Initial evaluation of 4 patients with progressive dementia
Figure 2Histochemical and immunohistochemical staining and electron microscopic examination of structures in the brain biopsy
Hematoxylin & eosin staining (A), periodic acid-Schiff (PAS) staining (B), and Grocott staining (C) of brain biopsy samples show the presence of round pathogens, similar to Michaelis-Gutmann bodies, located mainly around the blood vessels. Some CD4-positive T lymphocytes are also located around the vessels (D). CD8-positive T lymphocytes appear to be the main invasive cells (E), whereas CD68-positive macrophages are only present in patches (F). Toluidine blue and Safranin O stain of Epon-embedded semithin sections show some pathogens without nuclei around vessels (G). Electron microscopy (H–J) shows an irregular shape of pathogens (diameter 2–7 μm) without cell walls and nuclei (arrows) but with some membranous structures in the cytoplasm (triangles). Scale bar = 5 μm. Brain biopsies from patients 2 (K), 3 (L), and 4 (M) demonstrate a similar histopathology to that of patient 1, with 2–7 μm round PAS-positive pathogens located mainly around the vessels. The agents showed an irregular shape with no detectable cell wall or nucleus under an electron microscope (arrows). Scale bar = 5 μm.

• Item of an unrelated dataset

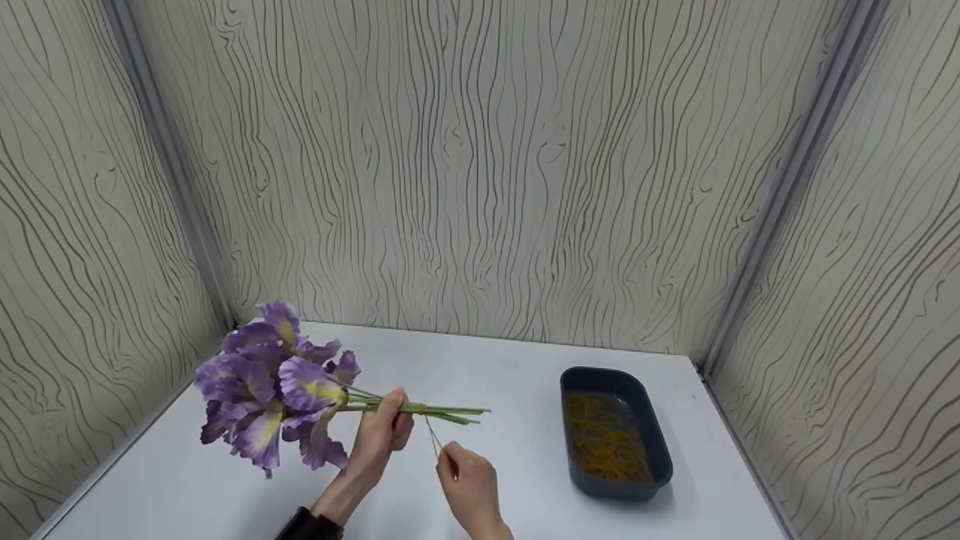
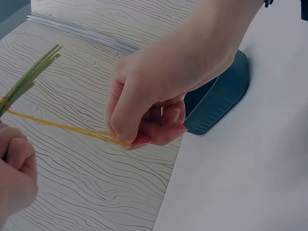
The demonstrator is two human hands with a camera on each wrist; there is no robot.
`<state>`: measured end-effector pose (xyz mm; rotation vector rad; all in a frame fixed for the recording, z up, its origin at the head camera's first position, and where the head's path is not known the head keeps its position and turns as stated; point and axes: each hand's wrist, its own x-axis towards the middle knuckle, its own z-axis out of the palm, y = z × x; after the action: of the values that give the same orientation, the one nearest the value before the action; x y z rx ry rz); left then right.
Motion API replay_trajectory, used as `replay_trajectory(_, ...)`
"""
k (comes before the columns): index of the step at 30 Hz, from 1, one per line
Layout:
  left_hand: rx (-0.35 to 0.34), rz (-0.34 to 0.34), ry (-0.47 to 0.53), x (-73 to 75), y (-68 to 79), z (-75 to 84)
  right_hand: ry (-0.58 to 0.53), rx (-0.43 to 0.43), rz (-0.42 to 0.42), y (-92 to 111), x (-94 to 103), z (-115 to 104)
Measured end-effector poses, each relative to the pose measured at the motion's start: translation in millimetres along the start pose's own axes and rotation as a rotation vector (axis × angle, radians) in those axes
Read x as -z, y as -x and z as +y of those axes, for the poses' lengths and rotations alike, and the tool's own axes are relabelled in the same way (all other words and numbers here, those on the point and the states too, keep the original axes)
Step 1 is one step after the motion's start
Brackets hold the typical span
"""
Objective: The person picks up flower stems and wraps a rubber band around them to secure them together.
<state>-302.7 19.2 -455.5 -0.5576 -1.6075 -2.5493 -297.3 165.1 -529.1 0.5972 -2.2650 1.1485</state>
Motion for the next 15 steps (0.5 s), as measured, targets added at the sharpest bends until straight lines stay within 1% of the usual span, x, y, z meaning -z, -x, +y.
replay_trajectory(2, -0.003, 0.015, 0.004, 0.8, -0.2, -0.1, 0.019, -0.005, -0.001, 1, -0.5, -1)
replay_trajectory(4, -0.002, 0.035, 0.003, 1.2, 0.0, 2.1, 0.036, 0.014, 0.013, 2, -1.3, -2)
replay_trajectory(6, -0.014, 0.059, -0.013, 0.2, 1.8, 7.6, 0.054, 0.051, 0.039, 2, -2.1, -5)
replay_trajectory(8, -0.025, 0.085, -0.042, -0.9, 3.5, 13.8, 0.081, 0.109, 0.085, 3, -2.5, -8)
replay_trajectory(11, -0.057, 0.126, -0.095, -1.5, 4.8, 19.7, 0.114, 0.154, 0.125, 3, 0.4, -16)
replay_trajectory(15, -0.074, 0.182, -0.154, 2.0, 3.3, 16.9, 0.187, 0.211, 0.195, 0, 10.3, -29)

Figure 3Stepwise strategy of bioinformatic analysis of sequencing results
We obtained 7,292,715 and 303,698 DNA sequence reads from the affected brain tissues of patients 3 and 4, respectively. After trimming off low-quality sequence regions, we mapped them to the human genome and messenger RNA (mRNA) reference sequences using CLC Genomics Workbench. The 272,518 reads from patient 3 (3.7% of the total reads) and the 56,534 reads from patient 4 (18.6% of the total reads) that aligned with neither the human genome nor the mRNA reference sequences were further analyzed using BLASTN against the nucleotide database with a cutoff E-value of <1e∼20. LMD = laser microdissection; NCBI = National Center for Biotechnology Information; PAS = periodic acid-Schiff.
Figure 4Diagram of various known microbes and the present pathogen
On the basis of morphologic features, the microbes could be categorized into 5 groups: virus, bacteria, fungi, protozoa, and archaea. The present pathogen is characterized by irregular shape, varying size (2–7 μm), a membrane structure, and absence of both cell wall and nucleus. These morphologic features are distinguishable from those of viruses (diameter 0.02–0.3 μm), known pathogenic bacteria (with a cell wall or differences in size), fungi (with a cell wall and nucleus), or protozoa (with a nucleus) but analogous to 2 types of archaea, Thermoplasma and Ignicoccus.